Entries supplied: Begin

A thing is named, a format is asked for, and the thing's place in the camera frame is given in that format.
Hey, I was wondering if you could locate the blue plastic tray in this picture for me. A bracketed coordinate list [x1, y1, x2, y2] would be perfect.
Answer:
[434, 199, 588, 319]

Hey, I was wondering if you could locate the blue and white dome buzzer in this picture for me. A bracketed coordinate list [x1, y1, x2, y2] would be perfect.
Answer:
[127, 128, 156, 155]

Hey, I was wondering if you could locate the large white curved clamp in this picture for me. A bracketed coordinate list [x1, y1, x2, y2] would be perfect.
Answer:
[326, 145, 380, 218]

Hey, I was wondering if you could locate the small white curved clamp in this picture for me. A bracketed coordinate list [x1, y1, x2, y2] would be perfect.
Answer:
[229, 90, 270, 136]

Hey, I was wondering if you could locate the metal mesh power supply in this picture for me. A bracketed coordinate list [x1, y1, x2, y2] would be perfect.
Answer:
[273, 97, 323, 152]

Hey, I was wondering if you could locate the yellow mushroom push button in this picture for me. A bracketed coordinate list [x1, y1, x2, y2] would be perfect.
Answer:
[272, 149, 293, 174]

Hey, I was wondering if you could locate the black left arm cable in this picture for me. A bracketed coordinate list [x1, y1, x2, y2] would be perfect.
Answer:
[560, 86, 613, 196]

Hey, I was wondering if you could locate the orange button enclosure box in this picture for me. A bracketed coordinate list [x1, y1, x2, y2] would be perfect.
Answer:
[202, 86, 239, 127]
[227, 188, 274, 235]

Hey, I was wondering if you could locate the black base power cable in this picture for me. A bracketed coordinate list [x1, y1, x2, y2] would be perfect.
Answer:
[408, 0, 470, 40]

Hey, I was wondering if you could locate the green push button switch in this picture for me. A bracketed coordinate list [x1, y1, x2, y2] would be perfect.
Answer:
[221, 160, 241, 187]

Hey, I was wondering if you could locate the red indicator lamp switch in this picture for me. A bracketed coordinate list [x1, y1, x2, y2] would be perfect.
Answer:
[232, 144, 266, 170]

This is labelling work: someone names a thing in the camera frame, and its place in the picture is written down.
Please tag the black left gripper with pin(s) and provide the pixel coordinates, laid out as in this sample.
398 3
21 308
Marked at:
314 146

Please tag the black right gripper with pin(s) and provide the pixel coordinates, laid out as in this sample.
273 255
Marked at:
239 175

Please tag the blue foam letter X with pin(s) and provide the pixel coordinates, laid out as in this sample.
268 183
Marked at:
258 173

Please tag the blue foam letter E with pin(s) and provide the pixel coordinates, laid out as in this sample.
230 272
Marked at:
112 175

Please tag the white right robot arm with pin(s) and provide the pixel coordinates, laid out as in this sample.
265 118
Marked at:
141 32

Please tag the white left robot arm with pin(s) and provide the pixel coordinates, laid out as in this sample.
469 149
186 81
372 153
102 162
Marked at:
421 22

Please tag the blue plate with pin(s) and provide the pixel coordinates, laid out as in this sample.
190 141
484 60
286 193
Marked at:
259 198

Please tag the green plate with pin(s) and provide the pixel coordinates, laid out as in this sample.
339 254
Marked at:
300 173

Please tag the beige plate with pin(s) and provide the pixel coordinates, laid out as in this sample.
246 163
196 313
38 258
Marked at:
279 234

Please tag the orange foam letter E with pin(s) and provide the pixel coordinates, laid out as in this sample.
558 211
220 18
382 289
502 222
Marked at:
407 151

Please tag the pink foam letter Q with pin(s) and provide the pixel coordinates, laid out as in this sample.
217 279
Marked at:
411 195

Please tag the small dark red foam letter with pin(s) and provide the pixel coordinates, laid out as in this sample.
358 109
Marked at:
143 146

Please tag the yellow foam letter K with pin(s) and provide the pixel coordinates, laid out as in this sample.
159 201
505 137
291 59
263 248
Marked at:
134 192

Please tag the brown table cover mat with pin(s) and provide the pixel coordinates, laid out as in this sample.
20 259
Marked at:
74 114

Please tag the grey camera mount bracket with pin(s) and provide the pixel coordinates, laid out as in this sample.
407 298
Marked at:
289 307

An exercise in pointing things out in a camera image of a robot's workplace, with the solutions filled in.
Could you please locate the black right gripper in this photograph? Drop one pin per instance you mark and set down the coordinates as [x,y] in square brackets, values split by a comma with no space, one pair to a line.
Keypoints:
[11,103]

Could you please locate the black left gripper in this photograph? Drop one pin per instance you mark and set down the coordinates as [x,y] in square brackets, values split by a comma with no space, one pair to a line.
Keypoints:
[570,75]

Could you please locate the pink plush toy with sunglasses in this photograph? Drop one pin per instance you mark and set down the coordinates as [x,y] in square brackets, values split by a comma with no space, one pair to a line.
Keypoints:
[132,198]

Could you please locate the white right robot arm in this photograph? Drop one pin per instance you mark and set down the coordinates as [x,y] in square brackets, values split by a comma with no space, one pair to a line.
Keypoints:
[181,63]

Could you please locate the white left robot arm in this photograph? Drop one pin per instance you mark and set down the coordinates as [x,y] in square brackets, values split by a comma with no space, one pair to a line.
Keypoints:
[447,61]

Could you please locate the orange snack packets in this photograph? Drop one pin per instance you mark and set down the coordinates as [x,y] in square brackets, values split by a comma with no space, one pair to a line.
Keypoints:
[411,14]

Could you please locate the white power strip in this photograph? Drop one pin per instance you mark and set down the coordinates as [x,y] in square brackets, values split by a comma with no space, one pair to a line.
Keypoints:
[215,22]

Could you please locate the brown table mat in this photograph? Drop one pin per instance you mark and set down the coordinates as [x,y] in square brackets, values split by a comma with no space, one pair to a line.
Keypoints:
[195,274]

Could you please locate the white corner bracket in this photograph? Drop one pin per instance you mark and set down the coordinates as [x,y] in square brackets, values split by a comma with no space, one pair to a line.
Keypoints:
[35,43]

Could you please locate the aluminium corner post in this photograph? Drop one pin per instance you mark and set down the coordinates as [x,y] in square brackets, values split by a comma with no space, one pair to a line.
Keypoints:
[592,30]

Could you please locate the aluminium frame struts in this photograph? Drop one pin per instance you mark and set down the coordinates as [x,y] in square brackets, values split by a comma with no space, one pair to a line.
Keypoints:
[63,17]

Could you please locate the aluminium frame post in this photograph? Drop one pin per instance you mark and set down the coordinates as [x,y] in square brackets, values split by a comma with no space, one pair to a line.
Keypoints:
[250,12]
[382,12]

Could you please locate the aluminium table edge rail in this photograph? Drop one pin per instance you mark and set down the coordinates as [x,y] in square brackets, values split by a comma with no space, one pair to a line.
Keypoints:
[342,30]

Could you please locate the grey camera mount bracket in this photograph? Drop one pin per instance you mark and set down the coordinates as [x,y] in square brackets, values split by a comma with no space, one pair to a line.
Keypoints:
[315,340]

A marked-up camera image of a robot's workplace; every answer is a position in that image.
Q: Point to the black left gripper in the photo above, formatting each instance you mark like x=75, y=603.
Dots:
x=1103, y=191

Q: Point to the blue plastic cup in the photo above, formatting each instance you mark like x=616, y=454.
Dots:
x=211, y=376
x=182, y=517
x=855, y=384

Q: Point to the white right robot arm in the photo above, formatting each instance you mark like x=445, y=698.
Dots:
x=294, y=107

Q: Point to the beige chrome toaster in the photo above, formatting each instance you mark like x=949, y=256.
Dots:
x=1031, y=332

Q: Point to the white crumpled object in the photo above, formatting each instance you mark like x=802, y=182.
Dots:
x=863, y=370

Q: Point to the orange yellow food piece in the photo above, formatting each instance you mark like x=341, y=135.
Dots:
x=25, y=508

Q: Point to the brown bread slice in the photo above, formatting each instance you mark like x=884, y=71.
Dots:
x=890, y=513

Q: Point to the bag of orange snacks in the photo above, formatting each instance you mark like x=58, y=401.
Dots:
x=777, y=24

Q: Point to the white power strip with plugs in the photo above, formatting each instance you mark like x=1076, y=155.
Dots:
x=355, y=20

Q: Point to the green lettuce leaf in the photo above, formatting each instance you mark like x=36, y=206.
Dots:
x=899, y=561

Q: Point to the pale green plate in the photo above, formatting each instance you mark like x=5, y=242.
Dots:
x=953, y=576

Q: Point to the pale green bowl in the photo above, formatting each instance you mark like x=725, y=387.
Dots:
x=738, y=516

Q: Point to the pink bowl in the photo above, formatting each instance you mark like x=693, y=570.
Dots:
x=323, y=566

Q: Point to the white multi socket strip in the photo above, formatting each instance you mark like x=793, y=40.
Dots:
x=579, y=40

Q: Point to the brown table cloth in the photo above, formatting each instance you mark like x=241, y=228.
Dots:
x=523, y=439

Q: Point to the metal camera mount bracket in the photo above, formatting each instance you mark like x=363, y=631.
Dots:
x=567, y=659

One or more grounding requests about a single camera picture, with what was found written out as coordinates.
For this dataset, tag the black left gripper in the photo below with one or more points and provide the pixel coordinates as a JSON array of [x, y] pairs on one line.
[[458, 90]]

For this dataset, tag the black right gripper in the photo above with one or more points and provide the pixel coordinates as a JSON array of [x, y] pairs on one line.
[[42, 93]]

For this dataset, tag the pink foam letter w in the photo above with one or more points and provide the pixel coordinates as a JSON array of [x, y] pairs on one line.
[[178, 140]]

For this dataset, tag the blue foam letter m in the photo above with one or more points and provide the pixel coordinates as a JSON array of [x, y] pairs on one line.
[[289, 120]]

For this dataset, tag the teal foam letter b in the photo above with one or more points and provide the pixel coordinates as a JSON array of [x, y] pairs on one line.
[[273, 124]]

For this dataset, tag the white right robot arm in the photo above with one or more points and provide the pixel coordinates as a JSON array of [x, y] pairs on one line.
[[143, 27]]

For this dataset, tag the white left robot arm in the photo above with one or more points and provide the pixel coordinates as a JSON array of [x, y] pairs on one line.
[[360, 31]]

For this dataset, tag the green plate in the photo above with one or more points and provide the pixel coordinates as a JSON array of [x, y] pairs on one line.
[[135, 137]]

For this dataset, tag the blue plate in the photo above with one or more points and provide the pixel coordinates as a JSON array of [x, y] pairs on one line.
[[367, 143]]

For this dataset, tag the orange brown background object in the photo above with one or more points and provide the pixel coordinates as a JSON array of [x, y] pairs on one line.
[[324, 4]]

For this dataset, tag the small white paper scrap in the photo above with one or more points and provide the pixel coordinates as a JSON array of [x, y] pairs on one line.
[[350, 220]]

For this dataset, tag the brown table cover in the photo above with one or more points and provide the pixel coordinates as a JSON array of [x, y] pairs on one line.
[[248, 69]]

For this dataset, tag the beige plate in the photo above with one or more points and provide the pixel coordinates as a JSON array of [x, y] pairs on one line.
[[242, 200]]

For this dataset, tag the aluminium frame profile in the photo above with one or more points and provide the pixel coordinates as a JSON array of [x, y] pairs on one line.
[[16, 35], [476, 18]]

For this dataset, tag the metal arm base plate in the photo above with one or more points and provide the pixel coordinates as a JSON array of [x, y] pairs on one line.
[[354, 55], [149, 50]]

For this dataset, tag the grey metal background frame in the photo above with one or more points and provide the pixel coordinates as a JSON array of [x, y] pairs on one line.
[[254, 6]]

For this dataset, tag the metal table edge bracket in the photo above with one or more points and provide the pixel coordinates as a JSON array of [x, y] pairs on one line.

Entries supplied: End

### What is needed
Among the lines of the data, which ones contain the word "mount"? Show them.

### Answer
Please tag the grey camera mount bracket with pin(s) and provide the pixel coordinates, laid out as in this sample.
Could you please locate the grey camera mount bracket in this photograph? Drop one pin per instance you mark and set down the coordinates as [x,y] in square brackets, values split by a comma with no space, one pair to a line.
Q: Point to the metal camera mount bracket in the photo above, formatting each instance you mark like x=363, y=631.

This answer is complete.